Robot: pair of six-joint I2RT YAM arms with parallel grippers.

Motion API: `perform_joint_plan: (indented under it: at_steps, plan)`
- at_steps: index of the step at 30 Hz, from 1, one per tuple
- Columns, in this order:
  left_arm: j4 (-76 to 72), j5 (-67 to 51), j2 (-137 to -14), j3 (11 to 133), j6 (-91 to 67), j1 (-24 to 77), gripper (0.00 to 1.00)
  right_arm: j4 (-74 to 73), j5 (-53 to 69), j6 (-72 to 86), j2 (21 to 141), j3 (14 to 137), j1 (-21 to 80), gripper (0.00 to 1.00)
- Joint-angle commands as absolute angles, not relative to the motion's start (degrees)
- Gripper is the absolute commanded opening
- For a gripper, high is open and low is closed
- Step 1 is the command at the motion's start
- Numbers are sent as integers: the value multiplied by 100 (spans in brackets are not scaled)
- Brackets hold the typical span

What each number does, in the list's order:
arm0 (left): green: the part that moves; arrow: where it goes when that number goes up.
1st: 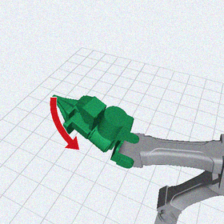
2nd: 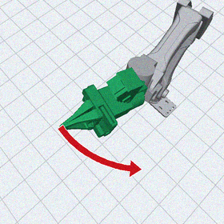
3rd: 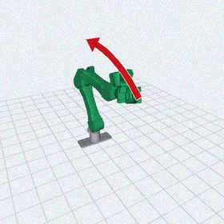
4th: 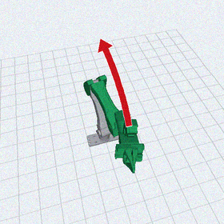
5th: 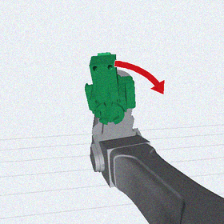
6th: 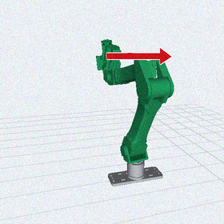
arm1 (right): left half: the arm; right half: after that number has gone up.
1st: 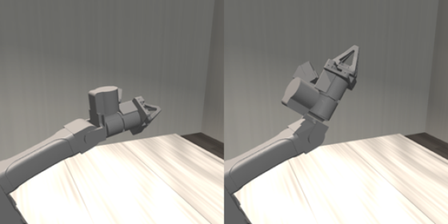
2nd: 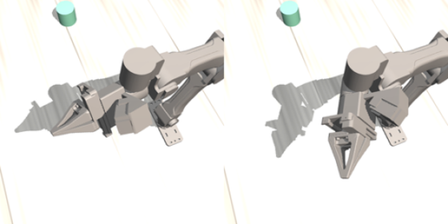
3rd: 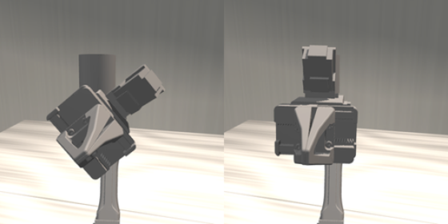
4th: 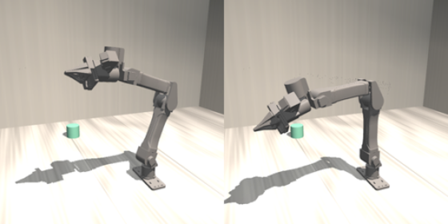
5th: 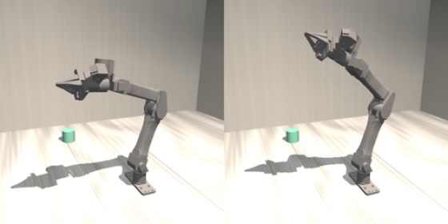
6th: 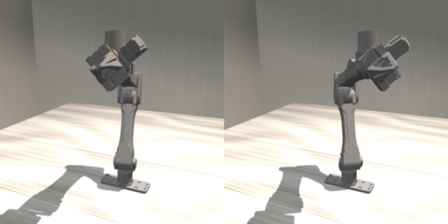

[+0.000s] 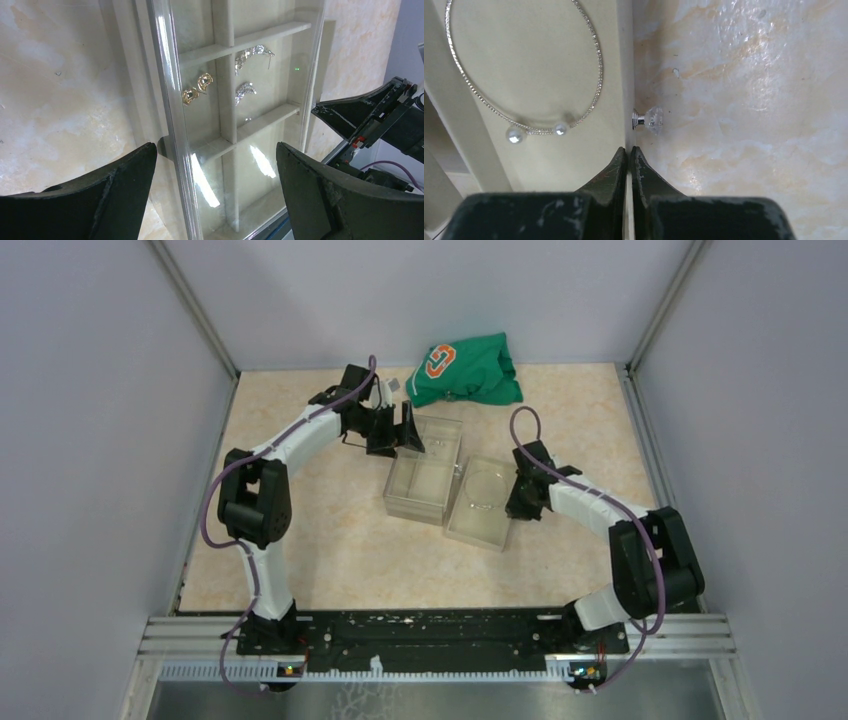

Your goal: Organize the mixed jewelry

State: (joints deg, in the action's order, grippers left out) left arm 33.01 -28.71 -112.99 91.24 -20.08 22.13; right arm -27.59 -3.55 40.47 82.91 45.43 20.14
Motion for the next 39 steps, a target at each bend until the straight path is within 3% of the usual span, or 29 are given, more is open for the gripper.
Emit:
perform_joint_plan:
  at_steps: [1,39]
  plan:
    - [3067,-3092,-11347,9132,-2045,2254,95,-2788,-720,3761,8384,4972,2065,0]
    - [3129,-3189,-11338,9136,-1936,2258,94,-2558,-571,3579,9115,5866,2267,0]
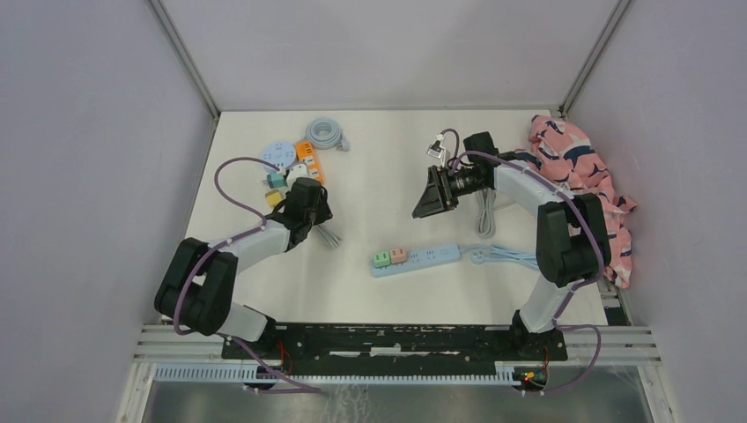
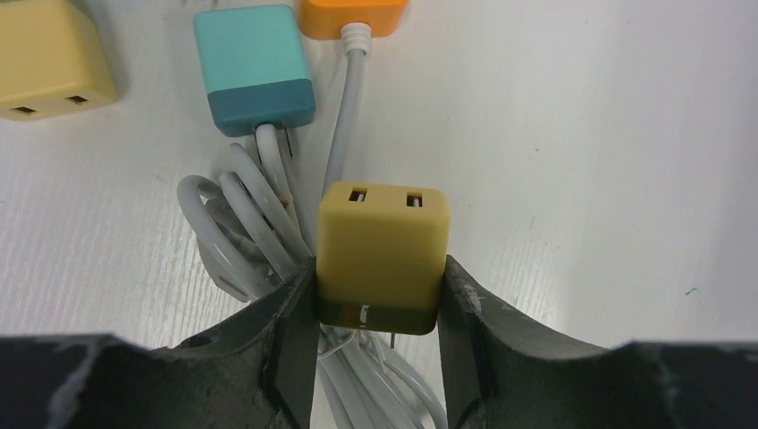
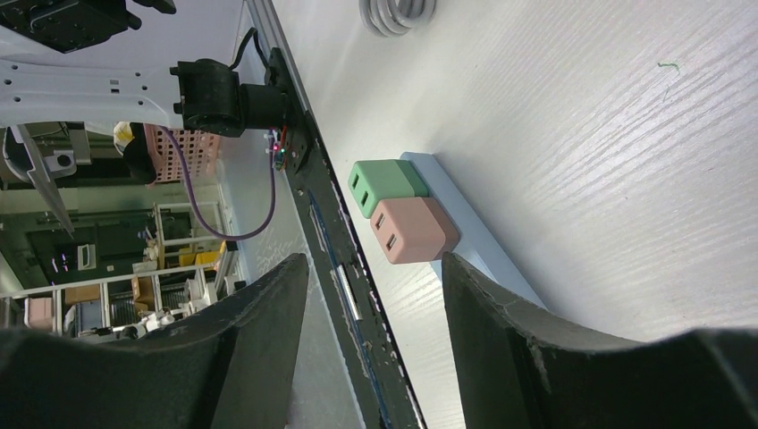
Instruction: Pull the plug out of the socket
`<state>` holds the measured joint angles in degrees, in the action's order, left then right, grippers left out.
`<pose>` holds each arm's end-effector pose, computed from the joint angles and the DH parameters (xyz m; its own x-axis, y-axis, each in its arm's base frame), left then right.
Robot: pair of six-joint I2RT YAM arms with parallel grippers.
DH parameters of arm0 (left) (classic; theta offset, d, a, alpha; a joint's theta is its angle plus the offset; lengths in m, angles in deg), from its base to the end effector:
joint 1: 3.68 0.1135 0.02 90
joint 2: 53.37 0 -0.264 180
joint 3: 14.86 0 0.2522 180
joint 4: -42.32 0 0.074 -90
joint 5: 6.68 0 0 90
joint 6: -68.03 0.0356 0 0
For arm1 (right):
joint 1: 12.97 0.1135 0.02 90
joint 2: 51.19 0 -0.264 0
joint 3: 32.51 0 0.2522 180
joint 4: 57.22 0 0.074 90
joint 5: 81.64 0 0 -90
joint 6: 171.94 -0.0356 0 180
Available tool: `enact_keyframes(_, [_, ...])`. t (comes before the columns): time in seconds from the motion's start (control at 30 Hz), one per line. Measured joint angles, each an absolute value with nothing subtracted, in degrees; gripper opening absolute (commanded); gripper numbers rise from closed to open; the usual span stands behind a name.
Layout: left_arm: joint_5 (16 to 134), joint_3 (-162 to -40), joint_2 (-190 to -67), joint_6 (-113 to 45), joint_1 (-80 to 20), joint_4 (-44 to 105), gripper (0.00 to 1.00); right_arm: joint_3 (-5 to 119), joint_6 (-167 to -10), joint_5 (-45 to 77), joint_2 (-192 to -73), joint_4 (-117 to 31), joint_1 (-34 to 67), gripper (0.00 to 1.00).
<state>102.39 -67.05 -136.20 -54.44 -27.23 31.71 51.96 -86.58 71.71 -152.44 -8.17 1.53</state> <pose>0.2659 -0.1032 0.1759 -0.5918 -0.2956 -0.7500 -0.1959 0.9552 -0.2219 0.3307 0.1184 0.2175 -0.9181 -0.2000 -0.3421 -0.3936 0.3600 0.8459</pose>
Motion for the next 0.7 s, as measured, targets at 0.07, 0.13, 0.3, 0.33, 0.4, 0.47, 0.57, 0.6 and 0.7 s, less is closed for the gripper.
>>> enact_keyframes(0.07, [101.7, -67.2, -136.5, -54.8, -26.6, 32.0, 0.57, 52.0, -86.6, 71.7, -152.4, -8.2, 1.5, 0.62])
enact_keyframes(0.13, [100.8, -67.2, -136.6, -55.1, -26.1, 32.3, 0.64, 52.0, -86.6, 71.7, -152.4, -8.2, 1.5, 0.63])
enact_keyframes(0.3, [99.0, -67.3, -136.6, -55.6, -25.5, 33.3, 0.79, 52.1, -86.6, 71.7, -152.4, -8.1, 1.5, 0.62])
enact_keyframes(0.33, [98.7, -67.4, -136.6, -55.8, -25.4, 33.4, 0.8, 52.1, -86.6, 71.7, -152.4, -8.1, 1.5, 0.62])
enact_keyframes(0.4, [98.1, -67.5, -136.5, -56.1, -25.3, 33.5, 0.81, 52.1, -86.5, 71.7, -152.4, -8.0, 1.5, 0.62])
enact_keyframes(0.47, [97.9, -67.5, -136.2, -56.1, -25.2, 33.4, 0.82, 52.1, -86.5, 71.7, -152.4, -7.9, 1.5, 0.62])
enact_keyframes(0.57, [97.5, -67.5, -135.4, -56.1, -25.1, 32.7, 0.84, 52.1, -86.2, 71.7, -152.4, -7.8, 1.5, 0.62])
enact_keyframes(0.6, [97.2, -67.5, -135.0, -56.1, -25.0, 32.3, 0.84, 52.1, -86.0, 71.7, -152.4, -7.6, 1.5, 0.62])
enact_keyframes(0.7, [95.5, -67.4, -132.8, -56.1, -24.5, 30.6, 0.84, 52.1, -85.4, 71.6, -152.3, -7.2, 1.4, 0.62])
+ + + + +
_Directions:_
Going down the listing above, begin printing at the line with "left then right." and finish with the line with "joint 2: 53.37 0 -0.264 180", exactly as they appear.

_Exercise answer:_
`<pose>` holds each arm's end-effector pose, computed from the joint angles and the DH parameters (xyz m; its own x-axis, y-axis, each in its arm's base frame), left then right.
Robot: pair of six-joint I2RT YAM arms with parallel grippers.
DH parameters of arm0 (left) (classic; theta offset, d, a, alpha; a joint's theta is its angle plus the offset; lengths in m, angles in deg), from its base to the end effector:
joint 1: 3.68 0.1135 0.02 90
joint 2: 53.37 0 -0.264 180

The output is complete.